Nel 1973 comincia la collaborazione al Corriere della Sera. Nel 1975 pubblica Scritti corsari. Il 2 novembre dello stesso anno viene ucciso. Riferirà Ninetto Davoli:

Quando il suo corpo venne ritrovato, Pasolini giaceva disteso bocconi, un braccio sanguinante scostato e l’altro nascosto dal corpo. I capelli impastati di sangue gli ricadevano sulla fronte, escoriata e lacerata. La faccia deformata dal gonfiore era nera di lividi, di ferite. Livide e rosse di sangue anche le braccia, le mani. Le dita della mano sinistra fratturate e tagliate. La mascella sinistra fratturata. Il naso appiattito deviato verso destra. Le orecchie tagliate a metà, e quella sinistra divelta, strappata via. Ferite sulle spalle, sul torace, sui lombi, con il segni degli pneumatici della sua macchina sotto cui era stato schiacciato.
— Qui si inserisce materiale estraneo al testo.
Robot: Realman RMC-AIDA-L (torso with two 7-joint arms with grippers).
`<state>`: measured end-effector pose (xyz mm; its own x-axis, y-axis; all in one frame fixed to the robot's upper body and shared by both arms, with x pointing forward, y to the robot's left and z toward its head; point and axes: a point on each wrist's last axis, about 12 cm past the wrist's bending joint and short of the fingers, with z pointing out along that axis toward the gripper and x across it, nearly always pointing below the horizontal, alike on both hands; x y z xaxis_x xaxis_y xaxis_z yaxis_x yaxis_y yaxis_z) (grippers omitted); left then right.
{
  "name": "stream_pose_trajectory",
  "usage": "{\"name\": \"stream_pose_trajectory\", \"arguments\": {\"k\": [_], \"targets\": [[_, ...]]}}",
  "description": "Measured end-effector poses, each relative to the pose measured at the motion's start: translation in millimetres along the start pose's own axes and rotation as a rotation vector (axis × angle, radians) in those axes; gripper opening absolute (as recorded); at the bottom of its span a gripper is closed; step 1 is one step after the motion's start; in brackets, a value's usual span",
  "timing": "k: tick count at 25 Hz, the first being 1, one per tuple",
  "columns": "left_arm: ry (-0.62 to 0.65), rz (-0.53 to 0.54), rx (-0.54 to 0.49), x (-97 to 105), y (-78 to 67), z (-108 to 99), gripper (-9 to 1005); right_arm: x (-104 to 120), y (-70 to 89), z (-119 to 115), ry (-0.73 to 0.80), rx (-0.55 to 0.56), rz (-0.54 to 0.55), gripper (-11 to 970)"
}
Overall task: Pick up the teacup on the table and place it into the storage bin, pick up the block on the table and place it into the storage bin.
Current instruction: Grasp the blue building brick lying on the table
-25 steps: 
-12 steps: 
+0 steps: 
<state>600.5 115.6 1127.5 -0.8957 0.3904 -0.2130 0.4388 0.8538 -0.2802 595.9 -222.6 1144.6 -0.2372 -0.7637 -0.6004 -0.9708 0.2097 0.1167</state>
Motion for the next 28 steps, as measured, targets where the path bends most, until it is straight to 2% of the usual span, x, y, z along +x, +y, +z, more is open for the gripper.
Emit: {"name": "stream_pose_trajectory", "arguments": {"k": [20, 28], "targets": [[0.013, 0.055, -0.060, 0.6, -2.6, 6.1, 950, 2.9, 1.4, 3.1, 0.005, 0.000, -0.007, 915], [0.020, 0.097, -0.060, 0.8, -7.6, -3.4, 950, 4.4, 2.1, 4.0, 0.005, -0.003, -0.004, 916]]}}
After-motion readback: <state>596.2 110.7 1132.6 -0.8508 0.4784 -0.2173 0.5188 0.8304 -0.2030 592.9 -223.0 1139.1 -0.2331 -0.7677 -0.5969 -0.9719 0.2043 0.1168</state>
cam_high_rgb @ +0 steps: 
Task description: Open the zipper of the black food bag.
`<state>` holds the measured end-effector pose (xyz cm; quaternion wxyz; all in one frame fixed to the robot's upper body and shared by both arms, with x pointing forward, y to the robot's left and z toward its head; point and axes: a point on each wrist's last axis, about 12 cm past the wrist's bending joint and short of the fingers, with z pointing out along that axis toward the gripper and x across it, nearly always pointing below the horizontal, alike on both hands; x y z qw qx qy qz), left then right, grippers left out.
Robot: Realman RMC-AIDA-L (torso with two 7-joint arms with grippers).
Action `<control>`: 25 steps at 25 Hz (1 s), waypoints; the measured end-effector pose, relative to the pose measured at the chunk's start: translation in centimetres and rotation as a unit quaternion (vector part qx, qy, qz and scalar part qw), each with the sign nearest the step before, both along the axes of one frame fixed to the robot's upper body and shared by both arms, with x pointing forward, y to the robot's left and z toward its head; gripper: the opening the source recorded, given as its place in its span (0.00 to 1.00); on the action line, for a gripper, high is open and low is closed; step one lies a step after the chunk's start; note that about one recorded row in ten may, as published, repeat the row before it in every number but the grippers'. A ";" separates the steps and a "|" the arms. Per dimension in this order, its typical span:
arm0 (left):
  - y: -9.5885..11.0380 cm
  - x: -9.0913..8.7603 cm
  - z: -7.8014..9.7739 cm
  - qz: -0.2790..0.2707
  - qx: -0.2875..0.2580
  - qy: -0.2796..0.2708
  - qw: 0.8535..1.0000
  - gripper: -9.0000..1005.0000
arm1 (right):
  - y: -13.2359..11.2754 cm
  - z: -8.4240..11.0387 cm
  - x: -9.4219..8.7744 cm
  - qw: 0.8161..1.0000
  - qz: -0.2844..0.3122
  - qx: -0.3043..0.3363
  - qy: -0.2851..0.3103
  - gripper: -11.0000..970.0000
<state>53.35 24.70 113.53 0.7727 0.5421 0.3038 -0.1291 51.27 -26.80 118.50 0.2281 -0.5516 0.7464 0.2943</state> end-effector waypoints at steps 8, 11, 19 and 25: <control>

Un’orribile lacerazione tra il collo e la nuca. Dieci costole fratturate, fratturato lo sterno. Il fegato lacerato in due punti. Il cuore scoppiato.

“Dicono che tu fossi capace d’essere allegro - scriverà pochi giorni dopo la sua morte Oriana Fallaci - chiassoso, e che per questo ti piacesse la compagnia della gioventù: giocare a calcio, per esempio, con i ragazzi delle borgate. Ma io non ti ho mai visto così. La malinconia te la portavi addosso come un profumo e la tragedia era l’unica situazione umana che tu capissi veramente (…) Ogni volta io avrei voluto agguantarti per il giubbotto, trattenerti, implorarti, ripeterti ciò che ti avevo detto a New York: 'Ti farai tagliare la gola, Pier Paolo!'. Avrei voluto gridarti che non ne avevi il diritto perché la tua vita non apparteneva a te e basta, alla tua sete di salvezza e basta. Apparteneva a tutti noi. E noi ne avevamo bisogno. Non esisteva nessun altro in Italia capace di svelare la verità come la svelavi tu, capace di farci pensare come ci facevi pensare tu, di educarci alla coscienza civile come ci educavi tu”.